* [ABOUT THIS EXERCISE]:
What the task requires is each entry, restated exactly.

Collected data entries
++++

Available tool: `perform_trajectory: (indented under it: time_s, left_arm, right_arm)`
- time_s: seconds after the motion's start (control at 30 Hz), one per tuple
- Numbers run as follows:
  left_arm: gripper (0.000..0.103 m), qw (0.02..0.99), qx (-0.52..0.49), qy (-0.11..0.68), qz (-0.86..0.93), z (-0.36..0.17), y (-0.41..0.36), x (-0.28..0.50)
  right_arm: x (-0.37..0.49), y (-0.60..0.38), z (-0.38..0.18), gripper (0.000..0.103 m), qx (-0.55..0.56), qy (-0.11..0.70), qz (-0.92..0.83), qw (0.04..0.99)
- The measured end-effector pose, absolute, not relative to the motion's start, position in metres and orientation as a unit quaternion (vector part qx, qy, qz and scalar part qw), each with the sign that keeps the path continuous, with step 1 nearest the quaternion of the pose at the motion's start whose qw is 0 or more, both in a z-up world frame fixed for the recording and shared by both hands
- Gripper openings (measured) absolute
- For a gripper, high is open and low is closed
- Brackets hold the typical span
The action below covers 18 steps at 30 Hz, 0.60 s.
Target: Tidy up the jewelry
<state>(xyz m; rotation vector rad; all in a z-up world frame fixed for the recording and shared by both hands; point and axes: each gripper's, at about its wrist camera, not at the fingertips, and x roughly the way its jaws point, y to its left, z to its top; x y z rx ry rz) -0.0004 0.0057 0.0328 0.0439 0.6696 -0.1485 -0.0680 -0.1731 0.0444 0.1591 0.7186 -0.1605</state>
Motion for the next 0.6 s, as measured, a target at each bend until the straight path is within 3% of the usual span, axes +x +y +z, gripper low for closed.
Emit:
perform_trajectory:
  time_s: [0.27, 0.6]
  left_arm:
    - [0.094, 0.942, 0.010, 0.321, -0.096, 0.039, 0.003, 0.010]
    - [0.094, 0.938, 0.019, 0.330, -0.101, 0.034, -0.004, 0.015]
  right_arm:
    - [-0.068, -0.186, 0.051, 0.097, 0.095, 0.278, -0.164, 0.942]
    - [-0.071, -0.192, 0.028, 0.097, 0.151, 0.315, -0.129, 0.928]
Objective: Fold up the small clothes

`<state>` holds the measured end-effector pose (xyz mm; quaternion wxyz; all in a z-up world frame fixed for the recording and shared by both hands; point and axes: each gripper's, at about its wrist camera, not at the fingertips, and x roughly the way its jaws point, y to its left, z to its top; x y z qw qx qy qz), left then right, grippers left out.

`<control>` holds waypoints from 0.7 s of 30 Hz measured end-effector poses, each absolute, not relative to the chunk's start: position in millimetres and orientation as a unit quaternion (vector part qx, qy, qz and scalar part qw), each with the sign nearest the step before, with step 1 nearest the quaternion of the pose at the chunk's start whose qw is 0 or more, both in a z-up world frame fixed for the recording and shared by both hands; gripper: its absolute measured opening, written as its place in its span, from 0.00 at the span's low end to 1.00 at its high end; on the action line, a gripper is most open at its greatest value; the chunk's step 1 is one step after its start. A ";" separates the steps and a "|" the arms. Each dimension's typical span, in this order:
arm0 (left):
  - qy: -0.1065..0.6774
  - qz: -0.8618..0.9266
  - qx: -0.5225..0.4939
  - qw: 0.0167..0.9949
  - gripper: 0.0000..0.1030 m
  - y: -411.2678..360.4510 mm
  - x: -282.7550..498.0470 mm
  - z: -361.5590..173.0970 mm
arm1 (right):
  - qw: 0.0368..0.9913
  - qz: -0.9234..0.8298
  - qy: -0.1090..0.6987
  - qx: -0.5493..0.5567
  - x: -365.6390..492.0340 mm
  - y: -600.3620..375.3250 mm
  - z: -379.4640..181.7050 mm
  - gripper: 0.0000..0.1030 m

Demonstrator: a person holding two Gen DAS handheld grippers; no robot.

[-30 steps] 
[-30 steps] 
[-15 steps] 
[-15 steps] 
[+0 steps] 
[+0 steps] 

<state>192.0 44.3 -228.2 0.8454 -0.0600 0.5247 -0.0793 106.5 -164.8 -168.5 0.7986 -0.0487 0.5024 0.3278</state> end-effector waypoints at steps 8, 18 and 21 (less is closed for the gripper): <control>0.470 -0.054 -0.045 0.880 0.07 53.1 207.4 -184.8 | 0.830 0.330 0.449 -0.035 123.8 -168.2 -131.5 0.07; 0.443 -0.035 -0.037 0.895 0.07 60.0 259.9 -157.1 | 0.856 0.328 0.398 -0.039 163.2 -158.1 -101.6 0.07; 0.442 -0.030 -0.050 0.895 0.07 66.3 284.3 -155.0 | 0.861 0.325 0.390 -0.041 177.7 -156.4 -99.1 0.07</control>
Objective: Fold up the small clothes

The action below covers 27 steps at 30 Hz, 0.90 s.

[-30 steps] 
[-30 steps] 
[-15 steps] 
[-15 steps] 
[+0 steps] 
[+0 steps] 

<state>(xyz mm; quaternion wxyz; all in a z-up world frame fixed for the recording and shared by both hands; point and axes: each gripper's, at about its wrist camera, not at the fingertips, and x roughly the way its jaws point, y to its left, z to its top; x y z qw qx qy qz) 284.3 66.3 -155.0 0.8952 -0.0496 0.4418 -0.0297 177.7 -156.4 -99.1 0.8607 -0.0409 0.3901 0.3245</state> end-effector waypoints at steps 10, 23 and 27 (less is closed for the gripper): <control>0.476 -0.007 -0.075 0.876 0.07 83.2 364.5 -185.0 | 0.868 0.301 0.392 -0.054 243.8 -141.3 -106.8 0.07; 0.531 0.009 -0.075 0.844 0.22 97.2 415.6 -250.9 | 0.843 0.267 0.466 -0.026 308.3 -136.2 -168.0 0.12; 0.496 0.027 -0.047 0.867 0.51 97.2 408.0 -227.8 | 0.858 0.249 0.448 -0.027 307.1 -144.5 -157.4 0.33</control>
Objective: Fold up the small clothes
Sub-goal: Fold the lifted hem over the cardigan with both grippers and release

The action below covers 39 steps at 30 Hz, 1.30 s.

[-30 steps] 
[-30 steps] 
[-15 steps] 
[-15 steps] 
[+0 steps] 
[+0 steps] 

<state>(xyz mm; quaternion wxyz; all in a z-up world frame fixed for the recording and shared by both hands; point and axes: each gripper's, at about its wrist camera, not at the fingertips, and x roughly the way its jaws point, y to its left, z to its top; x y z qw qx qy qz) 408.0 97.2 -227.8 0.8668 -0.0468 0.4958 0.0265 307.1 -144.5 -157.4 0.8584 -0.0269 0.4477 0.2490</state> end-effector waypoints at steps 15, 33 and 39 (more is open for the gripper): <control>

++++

* [ANSWER SECTION]:
Available tool: `perform_trajectory: (indented under it: time_s, left_arm, right_arm)`
- time_s: seconds after the motion's start (control at 30 Hz), one per tuple
- Numbers run as follows:
  left_arm: gripper (0.000..0.103 m), qw (0.02..0.99), qx (-0.52..0.49), qy (-0.11..0.68), qz (-0.86..0.93), z (-0.36..0.17), y (-0.41..0.36), x (-0.28..0.50)
  right_arm: x (-0.37..0.49), y (-0.60..0.38), z (-0.38..0.18), gripper (0.000..0.103 m), qx (-0.55..0.56), qy (-0.11..0.70), qz (-0.92..0.83), qw (0.04..0.99)
- The measured end-effector pose, absolute, not relative to the motion's start, position in metres and orientation as a unit quaternion (vector part qx, qy, qz and scalar part qw), each with the sign that keeps the path continuous, with step 1 nearest the quaternion of the pose at the motion's start whose qw is 0 or more, both in a z-up world frame fixed for the recording and shared by both hands
- Gripper openings (measured) absolute
- For a gripper, high is open and low is closed
- Brackets hold the typical span
The action below covers 18 steps at 30 Hz, 0.60 s.
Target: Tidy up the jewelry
<state>(xyz m; rotation vector rad; all in a z-up world frame fixed for the recording and shared by both hands; point and axes: each gripper's, at about its wrist camera, not at the fingertips, and x roughly the way its jaws point, y to its left, z to its top; x y z rx ry rz) -0.0004 0.0057 0.0328 0.0439 0.6696 -0.1485 -0.0680 -0.1731 0.0444 0.1591 0.7186 -0.1605</state>
Motion for the next 0.6 s, as measured, a target at each bend until the straight path is within 3% of the usual span, axes +x +y +z, gripper low for closed.
Emit:
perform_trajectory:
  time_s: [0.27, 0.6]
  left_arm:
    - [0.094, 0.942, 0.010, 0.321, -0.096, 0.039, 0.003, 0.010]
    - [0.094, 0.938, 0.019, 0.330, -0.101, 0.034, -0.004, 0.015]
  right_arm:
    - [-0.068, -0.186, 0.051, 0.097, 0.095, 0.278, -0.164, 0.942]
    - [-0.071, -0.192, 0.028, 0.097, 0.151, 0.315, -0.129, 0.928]
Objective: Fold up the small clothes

`<state>` holds the measured end-effector pose (xyz mm; quaternion wxyz; all in a z-up world frame fixed for the recording and shared by both hands; point and axes: each gripper's, at about its wrist camera, not at the fingertips, and x roughly the way its jaws point, y to its left, z to its top; x y z qw qx qy qz), left then right, grippers left out.

`<control>` holds waypoints from 0.7 s of 30 Hz measured end-effector poses, each absolute, not relative to the chunk's start: position in millimetres and orientation as a unit quaternion (vector part qx, qy, qz and scalar part qw), each with the sign nearest the step before, with step 1 nearest the quaternion of the pose at the chunk's start whose qw is 0 or more, both in a z-up world frame fixed for the recording and shared by both hands; gripper: its absolute measured opening, written as its place in its span, from 0.00 at the span's low end to 1.00 at its high end; on the action line, a gripper is most open at its greatest value; the chunk's step 1 is one step after its start. A ";" separates the steps and a "|" the arms. Each dimension's typical span, in this order:
arm0 (left):
  - qy: -0.1065..0.6774
  - qz: -0.8618..0.9266
  - qx: -0.5225..0.4939
  - qw: 0.0167..0.9949
  - gripper: 0.0000..0.1030 m
  - y: -411.2678..360.4510 mm
  - x: -282.7550..498.0470 mm
  - z: -361.5590..173.0970 mm
arm1 (right):
  - qw: 0.0368..0.9913
  - qz: -0.9234..0.8298
  - qy: -0.1090..0.6987
  - qx: -0.5493..0.5567
  - x: -365.6390..492.0340 mm
  - y: -600.3620..375.3250 mm
  - z: -379.4640..181.7050 mm
  - gripper: 0.0000..0.1030 m

Demonstrator: a person holding two Gen DAS handheld grippers; no robot.

[-30 steps] 
[-30 steps] 
[-15 steps] 
[-15 steps] 
[+0 steps] 
[+0 steps] 

<state>192.0 44.3 -228.2 0.8454 -0.0600 0.5247 -0.0793 106.5 -164.8 -168.5 0.7986 -0.0487 0.5024 0.3278</state> end-effector waypoints at steps 8, 18 and 21 (less is closed for the gripper): <control>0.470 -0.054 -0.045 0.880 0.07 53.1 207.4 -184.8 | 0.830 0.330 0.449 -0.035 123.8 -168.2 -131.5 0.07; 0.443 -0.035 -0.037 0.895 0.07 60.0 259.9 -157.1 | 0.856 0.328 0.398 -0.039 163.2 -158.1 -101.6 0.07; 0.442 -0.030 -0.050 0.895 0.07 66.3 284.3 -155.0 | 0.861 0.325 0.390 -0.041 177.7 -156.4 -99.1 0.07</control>
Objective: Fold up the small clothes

The action below covers 27 steps at 30 Hz, 0.90 s.

[-30 steps] 
[-30 steps] 
[-15 steps] 
[-15 steps] 
[+0 steps] 
[+0 steps] 

<state>(xyz mm; quaternion wxyz; all in a z-up world frame fixed for the recording and shared by both hands; point and axes: each gripper's, at about its wrist camera, not at the fingertips, and x roughly the way its jaws point, y to its left, z to its top; x y z qw qx qy qz) 284.3 66.3 -155.0 0.8952 -0.0496 0.4418 -0.0297 177.7 -156.4 -99.1 0.8607 -0.0409 0.3901 0.3245</state> end-effector waypoints at steps 10, 23 and 27 (less is closed for the gripper): <control>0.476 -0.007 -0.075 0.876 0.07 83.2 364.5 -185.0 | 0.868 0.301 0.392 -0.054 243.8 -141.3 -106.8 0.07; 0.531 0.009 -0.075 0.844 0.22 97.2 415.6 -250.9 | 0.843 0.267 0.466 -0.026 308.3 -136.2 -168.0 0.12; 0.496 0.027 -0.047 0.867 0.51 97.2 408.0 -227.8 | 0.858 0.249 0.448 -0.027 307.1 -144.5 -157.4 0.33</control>
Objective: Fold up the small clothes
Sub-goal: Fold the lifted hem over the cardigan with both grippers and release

The action below covers 39 steps at 30 Hz, 1.30 s.

[-30 steps] 
[-30 steps] 
[-15 steps] 
[-15 steps] 
[+0 steps] 
[+0 steps] 

<state>(xyz mm; quaternion wxyz; all in a z-up world frame fixed for the recording and shared by both hands; point and axes: each gripper's, at about its wrist camera, not at the fingertips, and x roughly the way its jaws point, y to its left, z to its top; x y z qw qx qy qz) 408.0 97.2 -227.8 0.8668 -0.0468 0.4958 0.0265 307.1 -144.5 -157.4 0.8584 -0.0269 0.4477 0.2490</state> end-effector waypoints at steps 15, 33 and 39 (more is open for the gripper): <control>

The exercise is done, with nothing left to add.